La Haute Cour constitutionnelle a déchu de son mandat de députée, et de facto de la présidence de l’Assemblée nationale, Christine Razanamahasoa. L’ex-cheffe de la Chambre basse ne siégera plus dans l’hémicycle jusqu’aux prochaines élections législatives prévues le 29 mai. En cause, ses récentes prises de positions jugées contraires à la ligne de l’exécutif. Cette sanction fait bondir l’opposition et quelques députés du groupe majoritaire.

Avec notre correspondant à Antananarivo, Pauline Le Troquier

La décision a fait l’effet d’une onde de choc. « Mais qui osera encore soutenir que l’on vit actuellement dans un État de droit ? », réagit sur son compte X, Hajo Andrianainarivelo, président du parti d’opposition Malagasy Miara Miainga (MMM).

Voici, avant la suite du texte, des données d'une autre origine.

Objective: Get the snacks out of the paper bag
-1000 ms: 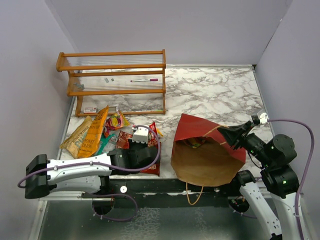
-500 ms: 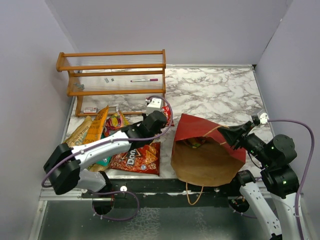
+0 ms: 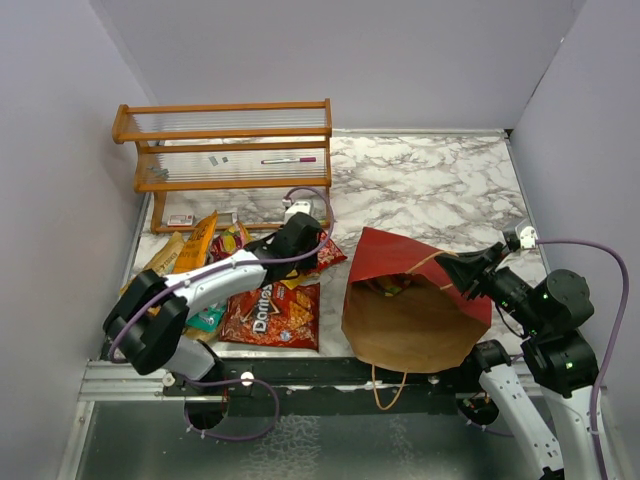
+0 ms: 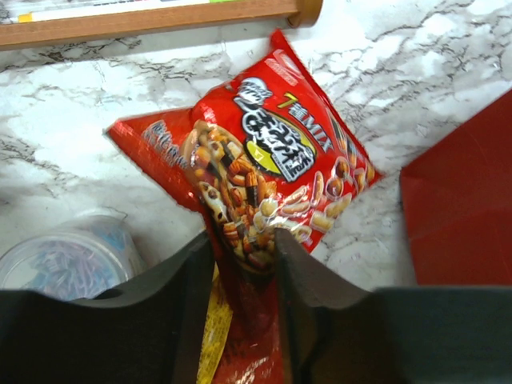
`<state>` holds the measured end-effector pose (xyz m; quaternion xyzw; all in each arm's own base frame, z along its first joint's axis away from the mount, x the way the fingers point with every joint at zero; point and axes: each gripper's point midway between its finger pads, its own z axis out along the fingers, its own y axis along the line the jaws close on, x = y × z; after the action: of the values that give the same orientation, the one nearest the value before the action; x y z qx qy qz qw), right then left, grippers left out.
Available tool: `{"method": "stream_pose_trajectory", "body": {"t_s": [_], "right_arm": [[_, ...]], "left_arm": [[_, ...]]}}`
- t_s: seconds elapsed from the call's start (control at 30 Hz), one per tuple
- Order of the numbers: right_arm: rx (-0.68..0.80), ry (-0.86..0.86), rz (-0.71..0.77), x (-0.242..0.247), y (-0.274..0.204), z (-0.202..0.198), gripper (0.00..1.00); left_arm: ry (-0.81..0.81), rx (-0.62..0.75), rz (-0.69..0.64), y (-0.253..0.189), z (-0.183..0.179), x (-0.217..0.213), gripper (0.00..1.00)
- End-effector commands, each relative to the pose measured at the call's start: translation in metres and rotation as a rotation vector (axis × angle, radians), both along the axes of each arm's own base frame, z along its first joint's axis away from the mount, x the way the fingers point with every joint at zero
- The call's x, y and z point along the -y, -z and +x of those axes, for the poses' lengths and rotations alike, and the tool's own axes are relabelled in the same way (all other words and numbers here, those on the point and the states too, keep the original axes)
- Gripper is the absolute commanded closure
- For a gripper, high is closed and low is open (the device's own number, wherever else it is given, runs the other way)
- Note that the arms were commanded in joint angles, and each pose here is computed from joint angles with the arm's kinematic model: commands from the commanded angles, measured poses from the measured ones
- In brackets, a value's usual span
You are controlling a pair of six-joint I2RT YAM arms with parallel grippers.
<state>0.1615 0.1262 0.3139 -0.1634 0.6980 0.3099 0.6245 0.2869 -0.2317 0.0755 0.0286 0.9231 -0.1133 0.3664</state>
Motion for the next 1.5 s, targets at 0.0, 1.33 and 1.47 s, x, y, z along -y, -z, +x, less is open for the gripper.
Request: {"method": "stream_pose_trajectory", "body": {"t_s": [0.0, 1.33, 1.47], "right_arm": [[0.039, -0.020, -0.004, -0.002, -0.004, -0.002, 0.98], [0.030, -0.026, -0.005, -0.003, -0.003, -0.001, 0.98], [0.037, -0.024, -0.003, -0.003, -0.004, -0.003, 0.98]], "left_arm": [[0.031, 0.084, -0.115, -0.063, -0.004, 0.006, 0.54], [0.651, 0.398, -0.240, -0.147, -0.239, 0.186, 0.37], [0.659, 0.485, 0.087, -0.100, -0.218, 0.193, 0.34]]}}
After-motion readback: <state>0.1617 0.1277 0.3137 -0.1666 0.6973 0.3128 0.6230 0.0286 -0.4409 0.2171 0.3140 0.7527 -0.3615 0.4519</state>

Même au sein de la majorité, des voix se sont élevées. Le député Paul Bert Rahasimanana – dit Rossy – pointe la « légèreté » d’une décision prise en seulement deux jours, à l’issue d’une audience expéditive à la Haute Cour constitutionnelle.

Jeudi soir, les juges de la Cour ont en effet validé la requête de déchéance déposée par la coalition présidentielle IRD, au titre des récents propos critiques de Christine Razanamahasoa. Une procédure judiciaire que l’opposition estime instrumentalisée à des fins politiques.